Abdou Nael Belinga, documents à la main, assure avoir dû rebrousser chemin à trois reprises, dont l'une à quelques mètres seulement de l'entrée car il était arrivé trop tard.

Ce centre, l'un des deux derniers du nord-est de Paris avec un autre site dans le 20e arrondissement, cessera d'accueillir les usagers à compter de 2027 et fermera définitivement ses portes en 2028.

D'ici là, les syndicats déplorent que l'accueil soit réduit depuis l'été à 3 matinées par semaine (8h45-12h45), dans un arrondissement qui compte plus de 180.000 habitants.

Abdou Nael Belinga est arrivé à 6h du matin: "mais si ça ferme et qu'il faut aller ailleurs, il va falloir venir à 4h!", se désole-t-il. A 45 minutes de l'ouverture, une longue file d'environ 150 personnes se garnit à vue d'oeil sur une cinquantaine de mètres.

- Attente -

A l'ouverture des grilles, un agent de sécurité assure un premier filtrage: oriente vers la boîte aux lettres pour les simples dépôts de déclaration, propose des chaises aux personnes âgées pour patienter, vérifie les sacs...

"Je suis arrivé à 8h, je ne pensais pas qu'il y aurait autant de monde", confesse Maurizio Fernandez, un Mexicain de 36 ans qui effectue sa première déclaration de revenus papier, dont l'échéance est fixée au 20 mai.

En France, il y a "beaucoup de formalités administratives (...) et ce n'est pas une bonne chose que les personnes aient moins accès à ce service, surtout quand on ne maitrise pas la langue", explique ce responsable de la cité universitaire de Paris qui s'exprime en espagnol.

"En 15 ans, on a perdu 40% de nos effectifs à Paris", déplore Grégory Carpentier, de Solidaires Finances publiques.

De nombreuses personnes "maitrisent mal la fiscalité, la langue, et c'est toujours plus facile d'avoir quelqu'un en face pour expliquer son problème", appuie Magali Pougnet, une autre responsable du syndicat.

La Direction générale des finances publiques (DGFiP) justifie la mesure par un nécessaire "regroupement de services", la "relocalisation de certaines activités au profit des villes moyennes, péri-urbaines ou rurales", et assure rester présente dans 10 arrondissements "centraux et périphériques".

- "Aiguillage" -

Si Maurine Ngassam, n'en est plus à sa première déclaration, elle estime avoir besoin d'un "aiguillage", elle qui cumule un emploi d'auto-entrepreneur avec ses études de philosophie.

"Ils envoient un fascicule pour nous guider, mais je n'y comprends pas grand chose", reconnait la jeune femme de 23 ans, des feuilles de papier plein les mains.

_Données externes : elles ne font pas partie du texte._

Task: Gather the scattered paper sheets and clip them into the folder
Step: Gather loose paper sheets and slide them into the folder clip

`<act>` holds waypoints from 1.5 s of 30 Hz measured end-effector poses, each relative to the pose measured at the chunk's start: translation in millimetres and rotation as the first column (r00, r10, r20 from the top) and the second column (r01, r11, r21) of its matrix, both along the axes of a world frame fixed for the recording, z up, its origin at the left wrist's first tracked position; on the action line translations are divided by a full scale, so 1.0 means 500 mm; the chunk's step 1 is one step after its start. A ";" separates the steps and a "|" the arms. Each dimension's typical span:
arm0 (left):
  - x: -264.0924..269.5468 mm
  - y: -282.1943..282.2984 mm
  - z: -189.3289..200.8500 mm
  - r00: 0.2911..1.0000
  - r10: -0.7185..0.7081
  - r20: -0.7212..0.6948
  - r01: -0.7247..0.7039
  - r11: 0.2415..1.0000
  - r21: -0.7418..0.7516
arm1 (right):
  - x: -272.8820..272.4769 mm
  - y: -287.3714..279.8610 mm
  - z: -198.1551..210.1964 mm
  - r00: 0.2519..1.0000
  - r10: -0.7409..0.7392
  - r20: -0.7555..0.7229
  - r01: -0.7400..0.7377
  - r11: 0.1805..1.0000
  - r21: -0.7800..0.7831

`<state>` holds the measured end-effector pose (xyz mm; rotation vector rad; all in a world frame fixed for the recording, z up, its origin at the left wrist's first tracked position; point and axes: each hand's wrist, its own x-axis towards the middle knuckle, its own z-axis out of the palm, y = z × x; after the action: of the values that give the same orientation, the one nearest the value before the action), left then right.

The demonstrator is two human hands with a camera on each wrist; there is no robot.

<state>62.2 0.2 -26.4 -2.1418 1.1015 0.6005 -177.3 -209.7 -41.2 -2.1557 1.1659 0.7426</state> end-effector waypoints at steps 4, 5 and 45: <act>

Depuis deux ans "la situation s'est dégradée, c'est vraiment la cata", juge Manuella Kamdom qui habite le quartier depuis dix ans et accompagne son fils pour sa première déclaration.

La fiscalité, "c'est hyper compliqué", dit-elle.

La fermeture: "je vais être grossière, c'est une vacherie", dénonce Léa, une sexagénaire qui n'a pas donné son nom.

"Les gens ont besoin de ça. Ils ont réduit les heures de réception du public, et là il vont fermer? C'est pas une bonne idée. Les petits papis là, est-ce qu'ils savent manipuler internet? Il faut penser à eux. Nous on peut se débrouiller, mais eux?", interroge l'aide soignante.